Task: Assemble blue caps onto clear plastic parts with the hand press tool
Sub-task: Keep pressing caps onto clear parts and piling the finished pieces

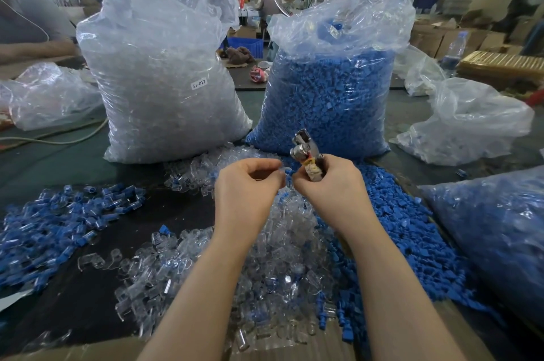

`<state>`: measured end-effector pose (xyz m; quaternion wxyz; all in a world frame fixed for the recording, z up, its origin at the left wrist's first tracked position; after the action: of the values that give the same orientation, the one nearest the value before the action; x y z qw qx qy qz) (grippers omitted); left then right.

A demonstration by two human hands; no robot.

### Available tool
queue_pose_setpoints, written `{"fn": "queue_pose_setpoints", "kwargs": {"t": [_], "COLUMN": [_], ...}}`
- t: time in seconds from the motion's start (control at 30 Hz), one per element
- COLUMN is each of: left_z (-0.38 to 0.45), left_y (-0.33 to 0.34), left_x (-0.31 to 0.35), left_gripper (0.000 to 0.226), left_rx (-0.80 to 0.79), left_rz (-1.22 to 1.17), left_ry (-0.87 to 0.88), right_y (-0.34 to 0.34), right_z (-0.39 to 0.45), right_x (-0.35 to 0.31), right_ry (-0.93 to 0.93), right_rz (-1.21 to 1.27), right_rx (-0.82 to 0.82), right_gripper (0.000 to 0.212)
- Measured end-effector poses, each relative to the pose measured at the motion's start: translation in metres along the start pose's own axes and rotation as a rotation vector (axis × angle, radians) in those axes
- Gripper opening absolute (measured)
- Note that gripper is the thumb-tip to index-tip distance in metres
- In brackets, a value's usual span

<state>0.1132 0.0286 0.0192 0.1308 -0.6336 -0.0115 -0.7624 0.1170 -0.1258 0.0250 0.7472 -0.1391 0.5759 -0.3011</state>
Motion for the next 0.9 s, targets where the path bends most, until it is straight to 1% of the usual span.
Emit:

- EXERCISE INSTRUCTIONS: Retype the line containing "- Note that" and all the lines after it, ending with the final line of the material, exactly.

- REPLY:
- Note that gripper is the thumb-tip to index-tip distance in metres
- In brackets, a value's usual span

<state>0.1132 0.0286 0.0192 0.1308 -0.6336 -0.0115 -0.7624 0.1170 -0.1258 0.0250 0.7472 -0.1391 0.5759 -0.3011</state>
Motion for the next 0.9 s, targets where the path bends most, until it is straight to 1% of the usual span.
Emit:

What has been written completes the answer.